- _Exercise prompt_: Report only how many lines below include "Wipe".

- _Information given_:
+ + +
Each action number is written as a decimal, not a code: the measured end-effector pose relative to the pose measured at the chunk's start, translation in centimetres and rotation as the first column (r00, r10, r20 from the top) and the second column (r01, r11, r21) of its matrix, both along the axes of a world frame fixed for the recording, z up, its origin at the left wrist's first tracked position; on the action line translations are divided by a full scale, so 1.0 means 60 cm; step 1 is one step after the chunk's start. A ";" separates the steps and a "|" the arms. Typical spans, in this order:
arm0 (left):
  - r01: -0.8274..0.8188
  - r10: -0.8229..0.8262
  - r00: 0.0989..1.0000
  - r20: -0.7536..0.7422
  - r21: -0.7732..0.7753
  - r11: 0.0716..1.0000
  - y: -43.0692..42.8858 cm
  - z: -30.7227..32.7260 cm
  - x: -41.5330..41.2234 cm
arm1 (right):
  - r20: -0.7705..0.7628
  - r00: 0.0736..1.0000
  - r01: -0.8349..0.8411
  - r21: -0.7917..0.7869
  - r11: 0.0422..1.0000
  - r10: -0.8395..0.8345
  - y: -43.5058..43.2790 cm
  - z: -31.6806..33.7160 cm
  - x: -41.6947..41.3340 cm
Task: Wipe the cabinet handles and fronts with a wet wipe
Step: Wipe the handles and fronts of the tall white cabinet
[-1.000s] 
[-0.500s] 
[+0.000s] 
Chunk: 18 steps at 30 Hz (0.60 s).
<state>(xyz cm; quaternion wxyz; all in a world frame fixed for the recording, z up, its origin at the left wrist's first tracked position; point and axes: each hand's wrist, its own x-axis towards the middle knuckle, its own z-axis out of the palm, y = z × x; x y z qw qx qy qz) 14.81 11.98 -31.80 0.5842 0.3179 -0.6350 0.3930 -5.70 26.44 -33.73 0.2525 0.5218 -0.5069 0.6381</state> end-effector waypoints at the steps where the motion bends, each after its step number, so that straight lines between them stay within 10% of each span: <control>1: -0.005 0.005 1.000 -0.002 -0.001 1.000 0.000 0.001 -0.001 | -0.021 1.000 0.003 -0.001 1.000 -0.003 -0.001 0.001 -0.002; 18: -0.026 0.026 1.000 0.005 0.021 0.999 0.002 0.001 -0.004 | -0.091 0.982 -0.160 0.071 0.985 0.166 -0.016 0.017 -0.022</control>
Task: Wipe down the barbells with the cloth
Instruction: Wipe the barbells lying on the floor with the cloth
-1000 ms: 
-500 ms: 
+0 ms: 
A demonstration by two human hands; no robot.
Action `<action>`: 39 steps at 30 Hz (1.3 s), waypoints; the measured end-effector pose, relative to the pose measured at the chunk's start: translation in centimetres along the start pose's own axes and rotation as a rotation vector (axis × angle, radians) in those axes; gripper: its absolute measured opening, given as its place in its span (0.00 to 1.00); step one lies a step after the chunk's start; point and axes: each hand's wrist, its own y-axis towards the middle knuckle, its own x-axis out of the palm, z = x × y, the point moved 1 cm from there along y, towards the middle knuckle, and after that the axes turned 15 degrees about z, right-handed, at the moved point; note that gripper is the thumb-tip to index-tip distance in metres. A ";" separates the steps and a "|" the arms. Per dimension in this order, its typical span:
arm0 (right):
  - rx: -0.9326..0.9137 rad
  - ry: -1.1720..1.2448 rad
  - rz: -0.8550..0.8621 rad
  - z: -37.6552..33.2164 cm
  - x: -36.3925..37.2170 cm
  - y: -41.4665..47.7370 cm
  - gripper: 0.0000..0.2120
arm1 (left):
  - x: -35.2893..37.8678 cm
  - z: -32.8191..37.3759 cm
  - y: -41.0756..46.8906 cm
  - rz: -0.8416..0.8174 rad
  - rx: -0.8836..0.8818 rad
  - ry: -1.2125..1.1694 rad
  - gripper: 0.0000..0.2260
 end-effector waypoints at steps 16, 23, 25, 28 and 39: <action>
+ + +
- _Written solution_: 4